Hello,
I actually have few doubts related to dropout technique as follows:
-
Firstly I didnot understand why we divide by the keep_prob (as show in the attached image), what purpose does it serve is something that confuses me.
-
Secondly when we apply dropout technique, why is it difficult to track the cost function graph, as Prof Andrew Ng explains that to run the NN without dropout and see if its working fine and then apply dropout, this part i didnot understand, can any one explain me this in detail please…
Any help for this is highly appreciated, thank you in advance…
Prof Ng explained both those things in the lectures. If you did not understand what he was saying, I’ll give you my explanation, but then you really should just go back and listen to what he said with this in mind:
For the dividing by keep_prob
, you are compensating for the fact that you “killed” (1 - keep_prob)
percentage of the neurons with dropout. So the next layer will be seeing less total “input activation energy” unless you compensate by increasing the outputs of the non-killed neurons to compensate for the percentage that you “killed”. Remember that when we run the trained network to make predictions, there will be no dropout at all. So if the following layers are trained on less input, then they won’t work as well when they get the full input.

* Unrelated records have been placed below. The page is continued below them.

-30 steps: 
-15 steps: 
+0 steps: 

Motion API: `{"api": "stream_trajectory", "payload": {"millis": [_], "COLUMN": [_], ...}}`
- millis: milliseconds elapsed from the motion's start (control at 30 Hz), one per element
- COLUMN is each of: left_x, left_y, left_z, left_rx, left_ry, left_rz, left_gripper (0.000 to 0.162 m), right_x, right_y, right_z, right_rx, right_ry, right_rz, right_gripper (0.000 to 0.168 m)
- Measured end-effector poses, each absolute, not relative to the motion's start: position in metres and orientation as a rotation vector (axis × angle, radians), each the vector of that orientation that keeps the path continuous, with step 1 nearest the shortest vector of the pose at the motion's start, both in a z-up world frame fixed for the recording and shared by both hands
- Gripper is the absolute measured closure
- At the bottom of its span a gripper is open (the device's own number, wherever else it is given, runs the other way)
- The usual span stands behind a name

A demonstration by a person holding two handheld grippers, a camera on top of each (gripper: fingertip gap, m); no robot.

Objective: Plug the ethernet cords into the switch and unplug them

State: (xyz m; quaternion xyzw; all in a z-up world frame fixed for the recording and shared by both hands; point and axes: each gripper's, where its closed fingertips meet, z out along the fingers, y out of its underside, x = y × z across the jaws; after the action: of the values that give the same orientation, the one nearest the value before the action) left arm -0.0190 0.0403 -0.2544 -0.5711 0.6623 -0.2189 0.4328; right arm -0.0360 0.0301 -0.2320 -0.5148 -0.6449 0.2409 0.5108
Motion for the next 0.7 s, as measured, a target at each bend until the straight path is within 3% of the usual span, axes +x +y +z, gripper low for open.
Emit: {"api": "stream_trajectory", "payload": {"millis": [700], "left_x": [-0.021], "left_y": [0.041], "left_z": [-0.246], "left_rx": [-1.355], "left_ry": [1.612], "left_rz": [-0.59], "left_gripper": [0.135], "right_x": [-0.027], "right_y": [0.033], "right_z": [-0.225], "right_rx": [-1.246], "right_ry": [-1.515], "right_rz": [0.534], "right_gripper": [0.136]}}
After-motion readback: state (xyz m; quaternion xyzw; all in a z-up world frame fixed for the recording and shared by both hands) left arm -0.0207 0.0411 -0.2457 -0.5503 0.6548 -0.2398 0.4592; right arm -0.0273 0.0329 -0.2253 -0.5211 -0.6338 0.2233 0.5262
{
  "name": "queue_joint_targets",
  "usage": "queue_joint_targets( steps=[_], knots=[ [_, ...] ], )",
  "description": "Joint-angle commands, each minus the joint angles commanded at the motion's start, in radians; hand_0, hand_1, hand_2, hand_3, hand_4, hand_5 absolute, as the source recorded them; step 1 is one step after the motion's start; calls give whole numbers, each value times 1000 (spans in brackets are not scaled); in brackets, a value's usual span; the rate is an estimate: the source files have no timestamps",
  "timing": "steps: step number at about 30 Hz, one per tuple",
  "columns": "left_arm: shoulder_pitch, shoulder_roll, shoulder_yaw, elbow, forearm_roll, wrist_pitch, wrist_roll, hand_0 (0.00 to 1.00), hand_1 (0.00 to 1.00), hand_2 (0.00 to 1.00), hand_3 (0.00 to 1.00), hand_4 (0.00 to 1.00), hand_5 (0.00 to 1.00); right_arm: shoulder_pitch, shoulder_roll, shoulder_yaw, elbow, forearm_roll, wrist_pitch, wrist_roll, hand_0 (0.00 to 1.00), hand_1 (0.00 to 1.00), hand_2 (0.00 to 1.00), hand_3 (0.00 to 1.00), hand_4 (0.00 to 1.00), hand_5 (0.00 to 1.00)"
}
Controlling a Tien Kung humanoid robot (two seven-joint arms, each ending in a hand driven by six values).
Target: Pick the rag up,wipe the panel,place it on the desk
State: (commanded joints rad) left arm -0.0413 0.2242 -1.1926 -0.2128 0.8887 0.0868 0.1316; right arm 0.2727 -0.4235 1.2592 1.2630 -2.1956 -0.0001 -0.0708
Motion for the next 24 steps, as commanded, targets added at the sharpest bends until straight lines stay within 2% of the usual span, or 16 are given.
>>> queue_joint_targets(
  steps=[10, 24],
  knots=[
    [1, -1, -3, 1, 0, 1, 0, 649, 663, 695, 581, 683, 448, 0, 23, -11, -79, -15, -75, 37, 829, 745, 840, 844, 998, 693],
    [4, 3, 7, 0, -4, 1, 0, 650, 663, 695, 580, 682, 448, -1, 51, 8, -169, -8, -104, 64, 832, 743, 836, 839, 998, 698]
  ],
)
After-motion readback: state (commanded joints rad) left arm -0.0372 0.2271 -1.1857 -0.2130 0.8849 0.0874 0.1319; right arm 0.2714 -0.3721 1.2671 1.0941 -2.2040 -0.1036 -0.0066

On the question of the cost function, the point is that what dropout does is literally change the architecture of the network. The cost function is a mapping from the inputs to the final scalar cost J and you’ve literally changed the function on each training iteration by changing the architecture of the network by killing some percentage of the neurons. Of course the other point here is that dropout is random and different on every iteration. So from a mathematical p.o.v. it’s a different function on every iteration and the values are not comparable. To be precise you would compute the accuracy at any point in the training by evaluating it with keep_prob = 1
to disable dropout. Of course that’s also how you will be using the network once the training is complete, as I mentioned in the previous paragraph. So that gives you a better (more honest) evaluation of the performance of the network.
There have been lots of threads about your first question. E.g. here’s one. If you read all the way through that one it also discusses the fact that the way Prof Ng has structured this is different (better) than the way they handled the inverted dropout in the original Hinton paper that introduced dropout.
But as I said at the beginning, you really should listen to what Prof Ng says if you missed all the above on the first time through. I’m not making this stuff up: everything I said above is just me restating something Prof Ng said in the lectures in my own words.
2 Likes
There are several additional interesting and slightly more subtle points in how they have us build dropout in the assignment: as they usually do here, they set the random seed to a fixed value, so that it’s easy for them to write the test cases and the graders. But that means we’re literally dropping the exact same neurons on every iteration, which is not how dropout really works. Here’s a thread which discusses that point and even includes some experiments.
Then the other point is that if you are just dropping the same neurons every time, isn’t that equivalent to just defining a smaller network to start with and then dispensing with all the dropout business. Maybe, but here’s a thread which discusses that point a bit more.
1 Like